== TASK PROMPT ==
Every line containing the string "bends" should be returned from the records.

(DATASET RECORDS)

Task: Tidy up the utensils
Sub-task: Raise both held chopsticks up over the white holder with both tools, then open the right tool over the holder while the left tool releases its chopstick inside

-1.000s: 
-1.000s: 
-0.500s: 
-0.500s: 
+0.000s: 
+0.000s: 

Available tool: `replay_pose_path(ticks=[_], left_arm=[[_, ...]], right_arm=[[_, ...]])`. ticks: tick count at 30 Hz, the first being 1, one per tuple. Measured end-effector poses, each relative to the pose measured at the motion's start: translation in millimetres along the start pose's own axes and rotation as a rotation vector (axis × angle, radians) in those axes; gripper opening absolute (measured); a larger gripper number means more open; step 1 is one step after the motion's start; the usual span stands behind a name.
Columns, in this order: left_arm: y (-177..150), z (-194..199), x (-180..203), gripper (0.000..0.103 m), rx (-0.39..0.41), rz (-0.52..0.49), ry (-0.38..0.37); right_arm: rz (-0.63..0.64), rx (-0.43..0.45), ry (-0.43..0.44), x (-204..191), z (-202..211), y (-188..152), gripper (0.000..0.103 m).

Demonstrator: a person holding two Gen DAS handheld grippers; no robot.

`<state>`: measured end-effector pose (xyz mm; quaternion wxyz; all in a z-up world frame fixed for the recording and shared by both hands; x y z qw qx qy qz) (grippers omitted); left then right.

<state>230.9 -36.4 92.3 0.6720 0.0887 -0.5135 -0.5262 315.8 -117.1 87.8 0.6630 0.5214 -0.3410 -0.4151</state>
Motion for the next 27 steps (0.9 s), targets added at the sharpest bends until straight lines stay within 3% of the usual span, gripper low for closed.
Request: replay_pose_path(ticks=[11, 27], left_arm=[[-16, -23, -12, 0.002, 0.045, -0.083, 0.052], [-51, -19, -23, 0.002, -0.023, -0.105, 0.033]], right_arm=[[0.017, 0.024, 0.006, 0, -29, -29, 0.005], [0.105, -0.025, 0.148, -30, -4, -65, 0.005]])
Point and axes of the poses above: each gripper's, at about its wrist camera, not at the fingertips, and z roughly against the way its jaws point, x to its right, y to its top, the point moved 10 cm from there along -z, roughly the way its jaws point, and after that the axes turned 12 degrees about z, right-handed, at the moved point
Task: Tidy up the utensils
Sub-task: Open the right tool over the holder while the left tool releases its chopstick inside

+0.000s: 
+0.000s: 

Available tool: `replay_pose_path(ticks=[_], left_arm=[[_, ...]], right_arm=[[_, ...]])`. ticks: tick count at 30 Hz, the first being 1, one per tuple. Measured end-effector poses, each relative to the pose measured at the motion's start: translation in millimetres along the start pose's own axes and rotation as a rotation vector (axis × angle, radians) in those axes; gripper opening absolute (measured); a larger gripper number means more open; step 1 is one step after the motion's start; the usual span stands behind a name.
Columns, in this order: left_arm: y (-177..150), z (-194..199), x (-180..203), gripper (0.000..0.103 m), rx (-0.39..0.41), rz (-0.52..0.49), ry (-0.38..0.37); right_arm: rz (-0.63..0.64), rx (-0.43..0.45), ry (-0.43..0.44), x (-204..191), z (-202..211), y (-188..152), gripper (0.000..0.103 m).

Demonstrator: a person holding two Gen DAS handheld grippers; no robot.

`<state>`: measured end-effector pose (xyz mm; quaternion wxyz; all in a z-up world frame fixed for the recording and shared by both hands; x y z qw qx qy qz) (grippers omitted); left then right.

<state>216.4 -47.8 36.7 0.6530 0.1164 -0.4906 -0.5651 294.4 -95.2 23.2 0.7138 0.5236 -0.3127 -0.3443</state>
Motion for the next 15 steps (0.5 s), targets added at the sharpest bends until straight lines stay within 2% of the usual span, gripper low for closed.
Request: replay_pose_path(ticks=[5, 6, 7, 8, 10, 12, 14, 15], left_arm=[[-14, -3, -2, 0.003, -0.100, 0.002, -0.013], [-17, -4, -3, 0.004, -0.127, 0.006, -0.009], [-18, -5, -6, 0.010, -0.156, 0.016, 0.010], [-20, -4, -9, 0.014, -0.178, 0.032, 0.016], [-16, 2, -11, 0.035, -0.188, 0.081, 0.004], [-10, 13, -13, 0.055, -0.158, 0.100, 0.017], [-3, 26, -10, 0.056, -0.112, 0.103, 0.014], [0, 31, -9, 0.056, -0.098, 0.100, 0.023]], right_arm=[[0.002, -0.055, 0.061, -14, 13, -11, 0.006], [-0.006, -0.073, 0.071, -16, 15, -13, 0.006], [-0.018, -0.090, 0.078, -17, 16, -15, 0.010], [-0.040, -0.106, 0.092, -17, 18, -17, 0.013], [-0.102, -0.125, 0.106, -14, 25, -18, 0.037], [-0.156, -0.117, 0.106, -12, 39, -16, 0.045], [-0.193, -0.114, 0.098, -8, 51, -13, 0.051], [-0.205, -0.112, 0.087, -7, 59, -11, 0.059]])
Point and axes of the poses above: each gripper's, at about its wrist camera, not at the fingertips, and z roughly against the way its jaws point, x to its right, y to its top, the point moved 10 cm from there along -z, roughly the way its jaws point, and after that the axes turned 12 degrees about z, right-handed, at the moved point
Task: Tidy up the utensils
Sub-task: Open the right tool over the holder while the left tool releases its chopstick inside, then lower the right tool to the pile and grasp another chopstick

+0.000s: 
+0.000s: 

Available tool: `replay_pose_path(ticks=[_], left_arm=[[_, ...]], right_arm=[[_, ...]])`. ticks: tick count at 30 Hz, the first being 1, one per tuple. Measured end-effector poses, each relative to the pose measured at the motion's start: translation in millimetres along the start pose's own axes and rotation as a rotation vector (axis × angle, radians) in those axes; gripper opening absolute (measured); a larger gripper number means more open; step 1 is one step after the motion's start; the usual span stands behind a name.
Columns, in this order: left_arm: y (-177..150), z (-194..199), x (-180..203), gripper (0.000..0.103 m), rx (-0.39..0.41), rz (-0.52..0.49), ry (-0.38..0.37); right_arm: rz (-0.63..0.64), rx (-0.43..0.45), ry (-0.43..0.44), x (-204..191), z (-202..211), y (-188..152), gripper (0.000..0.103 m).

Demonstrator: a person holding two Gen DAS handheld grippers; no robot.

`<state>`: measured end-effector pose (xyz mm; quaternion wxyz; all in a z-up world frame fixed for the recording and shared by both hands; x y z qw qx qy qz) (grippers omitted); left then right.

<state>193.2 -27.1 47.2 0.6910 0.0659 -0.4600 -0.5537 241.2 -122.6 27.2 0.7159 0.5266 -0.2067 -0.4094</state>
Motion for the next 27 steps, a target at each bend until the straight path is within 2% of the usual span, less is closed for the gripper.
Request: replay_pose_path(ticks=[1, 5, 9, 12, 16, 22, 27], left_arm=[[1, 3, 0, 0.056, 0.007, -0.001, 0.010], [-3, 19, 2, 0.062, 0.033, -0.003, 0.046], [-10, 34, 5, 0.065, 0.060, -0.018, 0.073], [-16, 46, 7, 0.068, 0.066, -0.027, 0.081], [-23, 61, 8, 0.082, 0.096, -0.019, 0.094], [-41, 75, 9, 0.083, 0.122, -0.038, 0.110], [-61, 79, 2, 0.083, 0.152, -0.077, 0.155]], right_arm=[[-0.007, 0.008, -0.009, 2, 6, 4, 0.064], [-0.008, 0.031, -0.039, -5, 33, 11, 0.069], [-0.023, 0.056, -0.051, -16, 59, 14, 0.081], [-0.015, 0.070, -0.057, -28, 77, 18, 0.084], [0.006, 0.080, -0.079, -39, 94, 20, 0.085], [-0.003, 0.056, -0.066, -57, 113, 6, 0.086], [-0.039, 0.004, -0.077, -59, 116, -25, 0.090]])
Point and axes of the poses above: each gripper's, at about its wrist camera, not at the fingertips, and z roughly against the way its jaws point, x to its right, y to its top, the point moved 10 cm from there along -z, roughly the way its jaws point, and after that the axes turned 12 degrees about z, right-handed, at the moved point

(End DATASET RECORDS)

== TASK RESULT ==
Motion for the next 27 steps (0.9 s), targets added at the sharpest bends until straight lines stay within 3% of the usual span, gripper low for closed.
Motion for the next 15 steps (0.5 s), targets added at the sharpest bends until straight lines stay within 2% of the usual span, gripper low for closed.

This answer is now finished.